What is expected: Reproduce each record below in full, word for word, without images.

Provided records:
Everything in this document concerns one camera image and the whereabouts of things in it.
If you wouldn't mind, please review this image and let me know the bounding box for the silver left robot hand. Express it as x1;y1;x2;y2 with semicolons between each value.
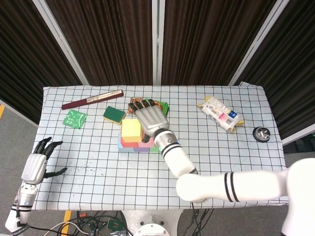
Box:
21;137;67;185

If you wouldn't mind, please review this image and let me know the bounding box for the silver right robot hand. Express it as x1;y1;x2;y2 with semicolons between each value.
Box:
127;98;171;143

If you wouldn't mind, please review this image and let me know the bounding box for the yellow foam cube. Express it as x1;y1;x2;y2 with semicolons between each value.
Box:
121;118;143;143

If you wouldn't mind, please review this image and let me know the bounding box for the pink foam cube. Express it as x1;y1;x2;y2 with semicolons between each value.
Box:
140;136;156;148

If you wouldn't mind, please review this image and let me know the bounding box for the red foam cube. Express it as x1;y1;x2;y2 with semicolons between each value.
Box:
119;134;144;148

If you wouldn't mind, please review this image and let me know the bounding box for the light blue foam cube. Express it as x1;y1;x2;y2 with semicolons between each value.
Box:
117;134;135;152

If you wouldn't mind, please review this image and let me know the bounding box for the orange green snack bag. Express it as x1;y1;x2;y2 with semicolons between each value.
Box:
127;97;170;118

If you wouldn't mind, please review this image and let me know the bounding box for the green and yellow sponge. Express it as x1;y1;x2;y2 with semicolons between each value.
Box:
102;106;127;126

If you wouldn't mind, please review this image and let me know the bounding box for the dark red folded fan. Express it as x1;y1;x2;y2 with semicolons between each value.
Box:
61;89;124;111

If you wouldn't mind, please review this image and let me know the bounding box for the green sachet packet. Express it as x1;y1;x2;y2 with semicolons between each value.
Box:
63;109;88;130

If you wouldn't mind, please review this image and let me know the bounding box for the white plastic noodle package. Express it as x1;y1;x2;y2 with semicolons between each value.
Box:
196;95;245;134

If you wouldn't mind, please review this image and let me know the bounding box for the dark brown curtain panel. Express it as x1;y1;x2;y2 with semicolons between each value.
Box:
236;0;315;140
45;0;158;86
0;0;83;125
161;0;278;86

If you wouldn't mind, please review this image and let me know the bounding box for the green circuit board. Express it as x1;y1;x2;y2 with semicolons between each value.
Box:
107;218;124;231

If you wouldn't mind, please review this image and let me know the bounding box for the white partition base rail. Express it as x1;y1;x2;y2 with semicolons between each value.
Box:
0;99;39;128
282;122;315;146

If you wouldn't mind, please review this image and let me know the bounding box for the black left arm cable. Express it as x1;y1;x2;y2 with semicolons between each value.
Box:
14;189;54;233

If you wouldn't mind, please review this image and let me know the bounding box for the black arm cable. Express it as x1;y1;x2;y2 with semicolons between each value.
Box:
189;201;200;223
14;189;54;233

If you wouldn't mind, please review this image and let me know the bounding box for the white floor cable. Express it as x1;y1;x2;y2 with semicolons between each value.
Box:
45;221;89;236

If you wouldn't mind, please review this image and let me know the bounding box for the white partition post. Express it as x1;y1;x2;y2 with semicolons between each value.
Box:
228;0;291;86
151;0;165;86
31;0;89;86

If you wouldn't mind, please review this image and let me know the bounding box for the black floor cable bundle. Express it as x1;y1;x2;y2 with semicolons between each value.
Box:
71;210;131;236

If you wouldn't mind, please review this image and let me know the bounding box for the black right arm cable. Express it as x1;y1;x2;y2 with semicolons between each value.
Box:
189;201;200;223

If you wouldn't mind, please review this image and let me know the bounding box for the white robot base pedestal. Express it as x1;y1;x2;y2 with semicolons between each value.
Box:
122;210;184;236

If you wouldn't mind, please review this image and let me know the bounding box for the cable with green clip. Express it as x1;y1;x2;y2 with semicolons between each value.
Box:
188;208;216;236

Your solution:
Everything in this document concerns one camera image and the whereabouts of things in it.
If you wouldn't mind, please review this image and let me know the bounding box for the silver left robot hand. Express it as x1;y1;x2;y2 with semicolons between each value.
Box:
21;137;67;185

If you wouldn't mind, please review this image and let me know the bounding box for the silver right robot hand. Express it as x1;y1;x2;y2 with semicolons between each value.
Box:
127;98;171;143

If you wouldn't mind, please review this image and let me know the bounding box for the yellow foam cube. Express it as x1;y1;x2;y2 with semicolons between each value.
Box:
121;118;143;143

If you wouldn't mind, please review this image and let me know the bounding box for the pink foam cube. Express it as x1;y1;x2;y2 with semicolons between each value.
Box:
140;136;156;148

If you wouldn't mind, please review this image and let me know the bounding box for the red foam cube. Express it as x1;y1;x2;y2 with semicolons between each value.
Box:
119;134;144;148

If you wouldn't mind, please review this image and let me know the bounding box for the light blue foam cube. Express it as x1;y1;x2;y2 with semicolons between each value.
Box:
117;134;135;152

If you wouldn't mind, please review this image and let me know the bounding box for the orange green snack bag. Express it as x1;y1;x2;y2 with semicolons between each value.
Box:
127;97;170;118

If you wouldn't mind, please review this image and let me know the bounding box for the green and yellow sponge. Express it as x1;y1;x2;y2 with semicolons between each value.
Box:
102;106;127;126

If you wouldn't mind, please review this image and let me know the bounding box for the dark red folded fan. Express it as x1;y1;x2;y2 with semicolons between each value.
Box:
61;89;124;111

If you wouldn't mind, please review this image and let me know the bounding box for the green sachet packet. Express it as x1;y1;x2;y2 with semicolons between each value.
Box:
63;109;88;130

If you wouldn't mind, please review this image and let me know the bounding box for the white plastic noodle package. Express it as x1;y1;x2;y2 with semicolons between each value.
Box:
196;95;245;134

If you wouldn't mind, please review this image and let me know the bounding box for the dark brown curtain panel. Express it as x1;y1;x2;y2 with semicolons between each value.
Box:
236;0;315;140
45;0;158;86
0;0;83;125
161;0;278;86

If you wouldn't mind, please review this image and let me know the bounding box for the green circuit board. Express it as x1;y1;x2;y2 with semicolons between each value.
Box:
107;218;124;231

If you wouldn't mind, please review this image and let me know the bounding box for the white partition base rail. Express it as x1;y1;x2;y2 with semicolons between each value.
Box:
0;99;39;128
282;122;315;146

If you wouldn't mind, please review this image and let me know the bounding box for the black left arm cable. Express it as x1;y1;x2;y2 with semicolons between each value.
Box:
14;189;54;233

If you wouldn't mind, please review this image and let me know the bounding box for the black arm cable. Express it as x1;y1;x2;y2 with semicolons between each value.
Box:
189;201;200;223
14;189;54;233

If you wouldn't mind, please review this image and let me know the bounding box for the white floor cable. Express it as x1;y1;x2;y2 with semicolons between each value.
Box:
45;221;89;236

If you wouldn't mind, please review this image and let me know the bounding box for the white partition post. Express it as x1;y1;x2;y2 with semicolons between each value.
Box:
228;0;291;86
151;0;165;86
31;0;89;86

If you wouldn't mind, please review this image and let me know the bounding box for the black floor cable bundle. Express it as x1;y1;x2;y2 with semicolons between each value.
Box:
71;210;131;236

If you wouldn't mind, please review this image and let me know the bounding box for the black right arm cable. Express it as x1;y1;x2;y2 with semicolons between each value.
Box:
189;201;200;223

If you wouldn't mind, please review this image and let me know the bounding box for the white robot base pedestal. Express it as x1;y1;x2;y2 with semicolons between each value.
Box:
122;210;184;236

If you wouldn't mind, please review this image and let me know the bounding box for the cable with green clip. Express it as x1;y1;x2;y2 with semicolons between each value.
Box:
188;208;216;236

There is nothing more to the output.